王睿, 陈迁, 陈孟莉, 楼方定1, 朱军1, 韩晓苹1, 谭次娥2, 裴保香2, 王爱珍2   

  1. 解放军总医院临床药理药学研究室,1血液科,2临床药房 北京100853
  • 收稿日期:1996-04-17 修回日期:1997-01-16 出版日期:1997-03-26 发布日期:2020-12-04
  • 作者简介:王睿,女,47岁,副研究员,硕士生导师,研究方向临床药理学。

Study on the serum bactericidal activity and clinical effects of cefotaxime in patients with hematopathy and infection complication

Wang Rui, Chen Qian, Chen Mengli, Lou Fangding1, Zhu Jun1, Han Xiaoping1, Tan Cie2, Pei Baoxiang2, Wang Aizhen2   

  1. Chinease PLA General Hospital Dept of Clinical Pharmacology; 1Dept of Heamotology; 2Clinical Dispensary , Beijing 100853
  • Received:1996-04-17 Revised:1997-01-16 Online:1997-03-26 Published:2020-12-04

摘要: 目的 对比观察头孢噻肟(CTX)与其他两种抗菌药物治疗方案对30例血液病合并感染患者杀菌活性(SBA)及临床疗效。方法 SBA采用微量稀释法测定,临床疗效根据临床治疗登记表按三级标准判定。结果与结论 头孢噻肟的临床反 应最佳,杀菌作用时间维持较长,但对绿脓假单胞菌和阴沟肠杆菌杀菌作用较差;呱拉西林(PIP)与阿米卡星(AN)方案的抗菌谱广,但PIP杀菌作用时间较短,可考虑缩短给药间期,而AN可按一日一次给全日量的方案,以提高疗效减少不良反应;头孢哌酮(CPZ)可主要用于绿脓假单胞菌感染,也可用于其它细菌的混合感染,但给药间隔时间以一日三次为宜。

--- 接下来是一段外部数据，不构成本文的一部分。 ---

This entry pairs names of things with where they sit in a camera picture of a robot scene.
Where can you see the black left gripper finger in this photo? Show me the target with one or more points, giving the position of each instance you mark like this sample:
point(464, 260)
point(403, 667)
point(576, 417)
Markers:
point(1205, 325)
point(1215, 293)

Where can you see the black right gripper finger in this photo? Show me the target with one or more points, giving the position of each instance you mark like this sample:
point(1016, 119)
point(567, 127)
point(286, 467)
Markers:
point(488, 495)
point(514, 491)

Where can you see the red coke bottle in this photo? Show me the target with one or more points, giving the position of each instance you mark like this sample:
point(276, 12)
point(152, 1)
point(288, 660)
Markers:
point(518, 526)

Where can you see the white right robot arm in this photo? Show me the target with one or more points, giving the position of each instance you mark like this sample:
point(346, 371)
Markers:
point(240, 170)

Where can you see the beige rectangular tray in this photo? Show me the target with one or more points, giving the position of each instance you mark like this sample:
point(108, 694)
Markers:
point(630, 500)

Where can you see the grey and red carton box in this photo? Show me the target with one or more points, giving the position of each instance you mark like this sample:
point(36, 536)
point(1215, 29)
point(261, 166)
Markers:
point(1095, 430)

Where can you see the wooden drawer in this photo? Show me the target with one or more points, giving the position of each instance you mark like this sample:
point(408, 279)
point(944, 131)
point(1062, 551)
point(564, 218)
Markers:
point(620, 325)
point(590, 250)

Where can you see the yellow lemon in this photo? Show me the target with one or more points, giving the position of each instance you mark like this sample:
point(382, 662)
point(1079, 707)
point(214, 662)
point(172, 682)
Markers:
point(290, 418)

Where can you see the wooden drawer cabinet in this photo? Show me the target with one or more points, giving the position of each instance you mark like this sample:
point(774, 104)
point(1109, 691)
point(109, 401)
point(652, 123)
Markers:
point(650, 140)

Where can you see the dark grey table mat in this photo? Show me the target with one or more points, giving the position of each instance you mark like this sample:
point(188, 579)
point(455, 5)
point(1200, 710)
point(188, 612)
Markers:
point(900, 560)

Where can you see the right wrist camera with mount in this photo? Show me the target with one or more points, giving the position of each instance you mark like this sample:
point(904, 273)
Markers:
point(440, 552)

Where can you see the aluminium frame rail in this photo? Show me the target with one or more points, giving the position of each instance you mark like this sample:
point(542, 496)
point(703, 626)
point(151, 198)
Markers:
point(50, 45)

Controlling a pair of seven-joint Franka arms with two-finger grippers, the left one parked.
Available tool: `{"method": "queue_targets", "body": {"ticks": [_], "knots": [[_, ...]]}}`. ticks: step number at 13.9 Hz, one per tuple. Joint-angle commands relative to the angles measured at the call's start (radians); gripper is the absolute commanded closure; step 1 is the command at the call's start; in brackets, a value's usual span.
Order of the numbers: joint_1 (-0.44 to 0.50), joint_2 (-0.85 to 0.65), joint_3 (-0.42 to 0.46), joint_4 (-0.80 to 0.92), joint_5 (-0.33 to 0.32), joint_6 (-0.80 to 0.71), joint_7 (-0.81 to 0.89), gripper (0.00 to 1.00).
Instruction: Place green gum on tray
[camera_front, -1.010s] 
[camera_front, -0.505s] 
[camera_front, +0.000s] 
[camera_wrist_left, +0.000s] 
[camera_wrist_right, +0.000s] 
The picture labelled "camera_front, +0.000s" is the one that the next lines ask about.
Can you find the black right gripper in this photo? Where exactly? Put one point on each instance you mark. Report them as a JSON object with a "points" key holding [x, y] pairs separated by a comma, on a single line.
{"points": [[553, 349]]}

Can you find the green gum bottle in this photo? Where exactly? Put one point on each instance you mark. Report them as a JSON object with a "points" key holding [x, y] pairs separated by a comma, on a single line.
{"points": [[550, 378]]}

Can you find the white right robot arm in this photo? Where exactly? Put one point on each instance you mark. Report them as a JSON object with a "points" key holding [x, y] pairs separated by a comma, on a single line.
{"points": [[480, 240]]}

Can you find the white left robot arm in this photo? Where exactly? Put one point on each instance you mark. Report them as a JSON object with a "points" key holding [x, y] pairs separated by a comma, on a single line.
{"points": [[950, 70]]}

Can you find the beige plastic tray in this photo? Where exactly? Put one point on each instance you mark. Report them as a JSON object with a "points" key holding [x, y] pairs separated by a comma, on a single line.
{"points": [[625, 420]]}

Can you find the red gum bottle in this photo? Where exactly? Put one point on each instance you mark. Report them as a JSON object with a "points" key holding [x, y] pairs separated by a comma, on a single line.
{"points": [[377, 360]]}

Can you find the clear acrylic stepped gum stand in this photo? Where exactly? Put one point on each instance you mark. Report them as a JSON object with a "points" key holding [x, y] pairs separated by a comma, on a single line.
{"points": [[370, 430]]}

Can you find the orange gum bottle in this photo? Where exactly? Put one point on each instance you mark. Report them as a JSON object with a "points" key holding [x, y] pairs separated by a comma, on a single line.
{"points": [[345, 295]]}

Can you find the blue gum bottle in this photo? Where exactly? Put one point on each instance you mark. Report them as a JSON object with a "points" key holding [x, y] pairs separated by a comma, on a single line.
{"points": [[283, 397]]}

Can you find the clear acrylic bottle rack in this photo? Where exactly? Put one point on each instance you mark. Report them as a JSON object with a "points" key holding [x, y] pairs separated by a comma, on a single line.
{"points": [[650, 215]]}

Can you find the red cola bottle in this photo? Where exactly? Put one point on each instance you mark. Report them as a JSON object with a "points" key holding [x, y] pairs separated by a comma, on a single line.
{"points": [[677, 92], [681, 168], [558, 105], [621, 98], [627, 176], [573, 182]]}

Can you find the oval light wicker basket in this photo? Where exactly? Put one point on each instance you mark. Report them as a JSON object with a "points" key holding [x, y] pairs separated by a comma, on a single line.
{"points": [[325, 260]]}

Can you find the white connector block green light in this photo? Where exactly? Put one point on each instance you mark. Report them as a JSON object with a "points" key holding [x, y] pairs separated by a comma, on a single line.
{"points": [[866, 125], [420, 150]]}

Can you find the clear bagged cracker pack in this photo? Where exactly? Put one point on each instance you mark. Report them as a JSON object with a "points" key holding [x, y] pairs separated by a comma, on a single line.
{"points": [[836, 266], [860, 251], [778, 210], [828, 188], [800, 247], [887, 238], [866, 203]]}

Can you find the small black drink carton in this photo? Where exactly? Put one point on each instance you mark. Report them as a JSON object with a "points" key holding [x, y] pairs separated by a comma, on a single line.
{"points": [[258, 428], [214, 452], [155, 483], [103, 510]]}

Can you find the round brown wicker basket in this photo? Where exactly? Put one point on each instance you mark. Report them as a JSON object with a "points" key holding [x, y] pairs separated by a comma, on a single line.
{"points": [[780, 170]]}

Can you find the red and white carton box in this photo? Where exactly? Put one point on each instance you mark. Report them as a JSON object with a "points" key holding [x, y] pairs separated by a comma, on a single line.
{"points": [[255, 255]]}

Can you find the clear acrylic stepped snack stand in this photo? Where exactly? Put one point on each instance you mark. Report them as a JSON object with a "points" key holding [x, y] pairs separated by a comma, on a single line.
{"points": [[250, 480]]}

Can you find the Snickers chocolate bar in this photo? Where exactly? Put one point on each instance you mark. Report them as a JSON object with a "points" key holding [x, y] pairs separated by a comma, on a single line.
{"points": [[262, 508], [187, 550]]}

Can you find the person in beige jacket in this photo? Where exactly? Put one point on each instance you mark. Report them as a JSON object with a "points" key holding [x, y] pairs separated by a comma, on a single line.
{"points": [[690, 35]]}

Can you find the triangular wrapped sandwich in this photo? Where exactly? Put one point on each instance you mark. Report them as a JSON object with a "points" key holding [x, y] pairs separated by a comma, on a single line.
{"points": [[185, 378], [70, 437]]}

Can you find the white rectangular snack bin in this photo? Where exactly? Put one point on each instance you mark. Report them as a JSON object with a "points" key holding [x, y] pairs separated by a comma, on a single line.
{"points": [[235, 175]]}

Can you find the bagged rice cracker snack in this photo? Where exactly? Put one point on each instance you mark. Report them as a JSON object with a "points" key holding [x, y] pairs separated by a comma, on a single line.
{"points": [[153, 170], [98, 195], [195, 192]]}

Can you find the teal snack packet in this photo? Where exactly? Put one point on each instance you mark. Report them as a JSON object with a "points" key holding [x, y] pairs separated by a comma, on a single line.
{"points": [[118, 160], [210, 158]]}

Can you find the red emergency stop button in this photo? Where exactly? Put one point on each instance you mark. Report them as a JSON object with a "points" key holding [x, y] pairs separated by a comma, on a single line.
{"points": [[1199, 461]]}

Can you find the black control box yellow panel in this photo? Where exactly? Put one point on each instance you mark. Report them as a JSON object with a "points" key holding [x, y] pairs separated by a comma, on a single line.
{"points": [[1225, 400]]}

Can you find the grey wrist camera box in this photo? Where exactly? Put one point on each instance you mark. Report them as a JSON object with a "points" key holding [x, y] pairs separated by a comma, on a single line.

关键词: 恶性血液病, 血清杀茵活性, 头孢噻肟, 头孢哌酮, 哌拉西林, 阿米卡星

Abstract: Aim The serum bactericidal action (SBA)of cefotaxime and its clinical effect were observed and compared with two schedules of antimicrobial chemotherapy in patients with hematopathy complicated by infection.Methods Thirty patients in 3 groups were treated with cefotaxime (CTX), piperacillin plus amikacin (PIP + AN)and cefoperazone (CPZ)respectively.The SPA was determined by microdiluted method and the clinical effect was judged according to the records of symptoms and clinical effect was judged according to the records of symptoms and clinical findings recorded before and after treatment.Results In comparison with CPZ and PIP + AN, CTX had better SBA and longer antimicrobial time.As to against defferent strains of infection-causing bacteria the SBA of CTX to Ps aeruginose and E cloacea was weak, while PIP + AN had a broader antimicrobial spectrum, but the antibacterial time of PIP was short.Among the three antimicrobials there was no statistical defference in clinical effect.Conclusion To enhance the efficacy and reduce adverse reaction the dosing time should be regulated.It is recommended that piperacillin and cefoperazone be given three times daily, cefotaxime twice a day and amikacin once a day.

Key words: hematopathy serum bactericidal activity(SBA), cefotaxime, cefoperazone, piperacillin, amikacin.